The start of New Year’s Day, at midnight on January 1st, is heralded by fireworks, parties and special events, which are often televised. Very few people have to work on the day itself. For many it is a day of recovery from the New Year’s Eve celebrations the previous night. In some towns and cities, parades are held and special football games are played. The birth of the first baby in the New Year is often celebrated with gifts to his or her parents and appearances in local newspapers and on local news shows. Many people make New Year’s resolutions. These are usually promises to themselves that they will improve something in their own lives. Common New Year’s resolutions are to stop smoking or drinking alcohol, to lose weight, exercise more or to live a healthier lifestyle.
Martin Luther King Day, January 20th is a relatively new federal holiday and there are few long standing traditions. It is seen as a day to promote equal rights for all Americans, regardless of their background. Some educational establishments mark the day by teaching their pupils or students about the work of Martin Luther King and the struggle against racial segregation and racism. In recent years, federal legislation has encouraged Americans to give some of their time on this day as volunteers in citizen action groups.
Things you can do to celebrate this January!
- Make a list of resolutions to try to keep in the new year
- Share with your host family what you do for new years in your home country and when it is
- Eat food considered lucky to eat going into the New Year! In America, these include black eyed peas, cabbage, and pork.

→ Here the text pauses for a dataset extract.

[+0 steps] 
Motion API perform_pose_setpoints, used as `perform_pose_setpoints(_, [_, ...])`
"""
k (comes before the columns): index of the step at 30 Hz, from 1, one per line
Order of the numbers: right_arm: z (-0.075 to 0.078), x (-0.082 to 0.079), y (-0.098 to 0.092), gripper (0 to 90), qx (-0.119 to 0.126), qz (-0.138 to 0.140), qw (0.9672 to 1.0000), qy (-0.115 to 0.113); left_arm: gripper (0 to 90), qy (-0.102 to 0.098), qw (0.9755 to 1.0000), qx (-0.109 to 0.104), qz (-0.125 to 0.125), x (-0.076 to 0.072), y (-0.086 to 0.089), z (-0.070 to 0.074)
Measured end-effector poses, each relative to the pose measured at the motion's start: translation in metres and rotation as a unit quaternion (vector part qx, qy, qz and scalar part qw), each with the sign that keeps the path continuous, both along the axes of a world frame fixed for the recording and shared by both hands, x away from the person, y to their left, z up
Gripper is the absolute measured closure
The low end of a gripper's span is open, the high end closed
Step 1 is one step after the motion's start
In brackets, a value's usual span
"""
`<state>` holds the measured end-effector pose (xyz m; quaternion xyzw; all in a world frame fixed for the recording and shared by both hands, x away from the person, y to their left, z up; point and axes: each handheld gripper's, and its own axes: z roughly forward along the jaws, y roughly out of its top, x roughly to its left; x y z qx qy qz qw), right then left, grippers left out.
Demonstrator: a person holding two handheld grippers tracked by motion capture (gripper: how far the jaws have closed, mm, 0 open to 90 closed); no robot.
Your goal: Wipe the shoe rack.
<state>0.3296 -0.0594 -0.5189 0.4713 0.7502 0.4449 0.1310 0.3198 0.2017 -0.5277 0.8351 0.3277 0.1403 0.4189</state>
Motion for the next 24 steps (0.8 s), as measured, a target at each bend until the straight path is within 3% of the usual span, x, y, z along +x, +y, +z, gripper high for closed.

- Listen to Martin Luther King Jr.’s famous “I have a dream” speech
Share your holiday traditions and customs with a student from a different country. This is a great way to expand your knowledge and understanding of how other countries celebrate.
On December 25th, over 2 billion people (over a third of the world’s population) will celebrate Christmas Day! People celebrate Christmas Day in many ways. It is often combined with customs from pre-Christian winter celebrations. Many people decorate their homes, visit family or friends and exchange gifts. In the days or even weeks before Christmas Day, many people decorate their homes and gardens with lights, Christmas trees and much more.
It is common to organize a special meal, often consisting of turkey and a lot of other festive foods, for family or friends and exchange gifts with them. Children, in particular, often receive a lot of gifts from their parents and other relatives and the mythical figure Santa Claus. This has led to Christmas Day becoming an increasingly commercialized holiday, with a lot of families spending a large part of their income on gifts and food.
Many Sunday schools, churches and communities organize special events. These can include decorating the neighborhood or a shopping mall, putting up a Christmas tree and planning a Nativity display, concert or performance. A lot of plays and songs have an aspect of Christmas as a theme. Some groups arrange meals, shelter or charitable projects for people without a home or with very little money.
Things you can do to celebrate the holidays in America and share with an exchange visitor!
- Make a holiday decoration: paper snowflakes, green & red paper chain, or garland out of popcorn!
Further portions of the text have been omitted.